The task:
Start at the line below containing "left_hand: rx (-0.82" and stop at the line containing "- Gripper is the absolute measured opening". Repeat every line of that stretch exactly, and nothing outside it.

= = = = = = =

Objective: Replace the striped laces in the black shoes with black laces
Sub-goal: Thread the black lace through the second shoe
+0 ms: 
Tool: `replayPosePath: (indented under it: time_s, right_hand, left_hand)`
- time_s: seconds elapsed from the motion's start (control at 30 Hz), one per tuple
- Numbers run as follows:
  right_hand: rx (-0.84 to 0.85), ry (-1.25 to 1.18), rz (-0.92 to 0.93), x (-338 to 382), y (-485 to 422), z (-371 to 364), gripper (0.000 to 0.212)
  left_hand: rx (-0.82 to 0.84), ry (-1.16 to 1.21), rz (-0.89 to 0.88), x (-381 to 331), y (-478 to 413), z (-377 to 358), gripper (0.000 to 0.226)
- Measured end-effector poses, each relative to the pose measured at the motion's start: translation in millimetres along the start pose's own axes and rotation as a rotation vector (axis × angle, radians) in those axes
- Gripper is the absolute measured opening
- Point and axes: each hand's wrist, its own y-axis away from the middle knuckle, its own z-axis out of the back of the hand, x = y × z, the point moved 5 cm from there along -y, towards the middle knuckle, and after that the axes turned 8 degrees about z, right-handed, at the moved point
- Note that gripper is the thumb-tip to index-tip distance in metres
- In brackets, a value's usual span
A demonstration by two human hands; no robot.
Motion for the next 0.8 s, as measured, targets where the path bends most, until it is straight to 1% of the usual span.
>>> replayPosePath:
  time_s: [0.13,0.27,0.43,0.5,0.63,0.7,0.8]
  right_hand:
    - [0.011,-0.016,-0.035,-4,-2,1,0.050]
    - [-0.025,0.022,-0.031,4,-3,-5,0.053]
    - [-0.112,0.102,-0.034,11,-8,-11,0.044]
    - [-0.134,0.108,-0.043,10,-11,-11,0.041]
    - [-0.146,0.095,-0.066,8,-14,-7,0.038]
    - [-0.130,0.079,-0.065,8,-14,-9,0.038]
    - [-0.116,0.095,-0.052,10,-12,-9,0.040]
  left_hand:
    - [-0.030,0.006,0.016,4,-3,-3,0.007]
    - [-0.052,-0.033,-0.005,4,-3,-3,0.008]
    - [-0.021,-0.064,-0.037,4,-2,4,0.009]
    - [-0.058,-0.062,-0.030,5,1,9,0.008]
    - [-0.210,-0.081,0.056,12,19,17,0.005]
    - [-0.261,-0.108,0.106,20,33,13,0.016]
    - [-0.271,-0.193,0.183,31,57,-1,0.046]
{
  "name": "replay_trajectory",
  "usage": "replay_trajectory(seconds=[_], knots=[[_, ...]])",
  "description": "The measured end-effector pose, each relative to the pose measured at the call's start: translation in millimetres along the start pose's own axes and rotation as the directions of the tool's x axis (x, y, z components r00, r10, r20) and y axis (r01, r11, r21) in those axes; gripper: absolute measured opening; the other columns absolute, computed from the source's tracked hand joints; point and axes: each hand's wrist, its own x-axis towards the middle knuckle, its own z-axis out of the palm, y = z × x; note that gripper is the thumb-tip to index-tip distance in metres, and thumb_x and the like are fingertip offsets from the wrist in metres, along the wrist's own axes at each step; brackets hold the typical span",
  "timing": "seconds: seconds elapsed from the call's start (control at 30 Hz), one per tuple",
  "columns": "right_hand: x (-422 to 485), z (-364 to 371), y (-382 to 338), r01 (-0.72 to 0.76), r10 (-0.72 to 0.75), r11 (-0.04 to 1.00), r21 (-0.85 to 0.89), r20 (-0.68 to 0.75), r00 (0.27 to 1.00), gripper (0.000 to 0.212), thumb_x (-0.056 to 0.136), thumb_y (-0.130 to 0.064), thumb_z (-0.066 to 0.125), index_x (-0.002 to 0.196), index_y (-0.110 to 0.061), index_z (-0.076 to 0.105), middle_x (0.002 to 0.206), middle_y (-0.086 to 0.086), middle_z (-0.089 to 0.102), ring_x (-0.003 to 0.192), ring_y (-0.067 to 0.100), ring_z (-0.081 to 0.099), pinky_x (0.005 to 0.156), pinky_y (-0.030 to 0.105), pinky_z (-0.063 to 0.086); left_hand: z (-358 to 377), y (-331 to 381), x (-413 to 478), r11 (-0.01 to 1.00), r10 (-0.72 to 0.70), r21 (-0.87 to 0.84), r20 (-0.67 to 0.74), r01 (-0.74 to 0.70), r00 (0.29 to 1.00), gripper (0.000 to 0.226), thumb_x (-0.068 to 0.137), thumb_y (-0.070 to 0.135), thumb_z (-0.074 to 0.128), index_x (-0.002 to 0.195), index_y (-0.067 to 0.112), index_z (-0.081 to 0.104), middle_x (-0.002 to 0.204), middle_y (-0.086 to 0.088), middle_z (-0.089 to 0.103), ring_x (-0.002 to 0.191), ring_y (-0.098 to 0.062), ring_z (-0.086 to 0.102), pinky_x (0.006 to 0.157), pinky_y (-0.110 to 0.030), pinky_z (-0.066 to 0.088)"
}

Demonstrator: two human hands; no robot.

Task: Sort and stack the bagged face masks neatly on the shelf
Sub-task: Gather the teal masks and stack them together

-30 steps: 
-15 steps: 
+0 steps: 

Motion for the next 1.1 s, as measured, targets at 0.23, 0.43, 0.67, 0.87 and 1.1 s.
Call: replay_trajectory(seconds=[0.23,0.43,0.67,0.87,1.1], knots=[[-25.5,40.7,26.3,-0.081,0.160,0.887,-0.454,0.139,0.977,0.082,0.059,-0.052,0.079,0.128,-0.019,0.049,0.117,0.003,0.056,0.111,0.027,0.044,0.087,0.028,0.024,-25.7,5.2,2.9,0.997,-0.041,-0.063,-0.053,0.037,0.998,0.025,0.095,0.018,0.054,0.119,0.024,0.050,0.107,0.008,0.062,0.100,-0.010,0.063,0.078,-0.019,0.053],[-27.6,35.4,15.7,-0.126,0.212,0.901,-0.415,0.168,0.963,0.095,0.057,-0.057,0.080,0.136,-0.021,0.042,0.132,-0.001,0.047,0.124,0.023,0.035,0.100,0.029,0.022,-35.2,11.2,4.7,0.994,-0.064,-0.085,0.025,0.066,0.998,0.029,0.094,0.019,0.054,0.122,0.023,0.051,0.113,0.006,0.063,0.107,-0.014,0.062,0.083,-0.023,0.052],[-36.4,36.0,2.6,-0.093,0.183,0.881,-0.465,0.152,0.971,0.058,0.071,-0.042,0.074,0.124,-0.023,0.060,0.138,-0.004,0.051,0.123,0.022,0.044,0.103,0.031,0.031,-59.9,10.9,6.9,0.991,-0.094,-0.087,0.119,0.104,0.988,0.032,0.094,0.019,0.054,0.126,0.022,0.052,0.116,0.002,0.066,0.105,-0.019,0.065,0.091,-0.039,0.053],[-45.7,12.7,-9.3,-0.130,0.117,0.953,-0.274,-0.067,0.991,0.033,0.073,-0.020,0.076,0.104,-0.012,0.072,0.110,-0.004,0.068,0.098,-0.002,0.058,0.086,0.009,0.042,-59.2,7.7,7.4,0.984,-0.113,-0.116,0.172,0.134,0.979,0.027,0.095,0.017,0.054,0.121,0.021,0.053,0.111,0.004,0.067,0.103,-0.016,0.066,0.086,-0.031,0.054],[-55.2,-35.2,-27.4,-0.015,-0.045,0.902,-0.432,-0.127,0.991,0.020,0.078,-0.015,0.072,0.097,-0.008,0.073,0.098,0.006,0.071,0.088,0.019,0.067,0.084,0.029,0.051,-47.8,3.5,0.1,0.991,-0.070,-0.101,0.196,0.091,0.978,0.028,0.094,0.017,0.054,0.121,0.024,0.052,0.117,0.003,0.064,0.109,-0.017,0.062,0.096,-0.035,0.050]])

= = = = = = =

Answer for this exercise:
  left_hand: rx (-0.82 to 0.84), ry (-1.16 to 1.21), rz (-0.89 to 0.88), x (-381 to 331), y (-478 to 413), z (-377 to 358), gripper (0.000 to 0.226)
- Measured end-effector poses, each relative to the pose measured at the motion's start: translation in millimetres along the start pose's own axes and rotation as a rotation vector (axis × angle, radians) in those axes
- Gripper is the absolute measured opening

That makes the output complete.